Sie plädieren also dafür, dass wir mehr mit den Rechten reden?
Unbedingt. Ich vergleiche das gerne mit meiner Arbeit als Psychotherapeut. Meine Patienten kommen manchmal mit sehr eigenen Einstellungen zu mir. Sie denken von sich, dass sie nichts wert sind, dass sie versagt haben im Leben und man sie nicht lieben kann. Unser erster Impuls ist hier oft, dagegen zu argumentieren – und das machen auch viele meiner Kollegen so. Sie raten dem Patienten dann, seine Denkweise zu ändern. Dabei vergessen wir aber, dass genau diese Einstellung in dem Moment die Lebensrealität des Patienten ist, ob wir das nachvollziehen können oder nicht.

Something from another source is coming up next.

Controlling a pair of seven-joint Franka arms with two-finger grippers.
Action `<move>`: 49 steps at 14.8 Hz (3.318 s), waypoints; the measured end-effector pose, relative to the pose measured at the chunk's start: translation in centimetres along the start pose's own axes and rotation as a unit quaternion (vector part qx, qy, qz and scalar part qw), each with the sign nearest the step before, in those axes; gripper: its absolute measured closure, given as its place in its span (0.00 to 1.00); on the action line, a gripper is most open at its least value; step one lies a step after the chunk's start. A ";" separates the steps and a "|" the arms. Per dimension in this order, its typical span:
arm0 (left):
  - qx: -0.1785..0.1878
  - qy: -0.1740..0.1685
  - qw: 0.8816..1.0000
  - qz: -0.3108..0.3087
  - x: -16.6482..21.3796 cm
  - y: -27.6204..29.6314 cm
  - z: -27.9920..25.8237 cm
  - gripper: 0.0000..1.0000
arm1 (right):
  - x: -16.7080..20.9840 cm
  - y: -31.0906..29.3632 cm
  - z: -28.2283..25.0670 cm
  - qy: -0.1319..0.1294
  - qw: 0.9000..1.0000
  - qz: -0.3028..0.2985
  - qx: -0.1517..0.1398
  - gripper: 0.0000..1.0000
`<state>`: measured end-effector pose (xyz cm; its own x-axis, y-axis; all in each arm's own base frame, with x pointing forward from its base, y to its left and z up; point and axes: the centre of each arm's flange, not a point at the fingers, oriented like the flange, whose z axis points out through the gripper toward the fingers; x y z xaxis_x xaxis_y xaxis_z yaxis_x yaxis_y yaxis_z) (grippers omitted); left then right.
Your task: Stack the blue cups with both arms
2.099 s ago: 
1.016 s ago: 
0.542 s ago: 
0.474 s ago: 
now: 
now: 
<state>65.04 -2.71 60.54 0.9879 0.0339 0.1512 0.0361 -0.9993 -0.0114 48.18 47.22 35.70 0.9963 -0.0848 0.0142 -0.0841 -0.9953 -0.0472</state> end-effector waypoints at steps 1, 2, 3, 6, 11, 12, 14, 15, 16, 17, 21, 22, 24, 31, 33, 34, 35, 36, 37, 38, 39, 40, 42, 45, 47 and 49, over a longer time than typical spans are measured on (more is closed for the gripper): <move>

Und wie gehen Sie mit solchen Patienten um?
Ich gehe eher mit Verständnis heran und versuche herauszufinden, wie der Patient zu dieser Denkweise gekommen ist. Es steckt immer eine Geschichte dahinter. Genauso funktioniert das mit dem Rechtsruck auch. Niemand wacht einfach eines morgens auf und will plötzlich die AfD wählen. Da steckt ein Prozess dahinter, Verletzungen und Erfahrungen. Wenn wir nur sagen, das eine ist richtig und das andere ist falsch, dann machen wir es uns viel zu einfach. Es geht darum, verstehen zu wollen. Nur so können wir uns einander wieder annähern.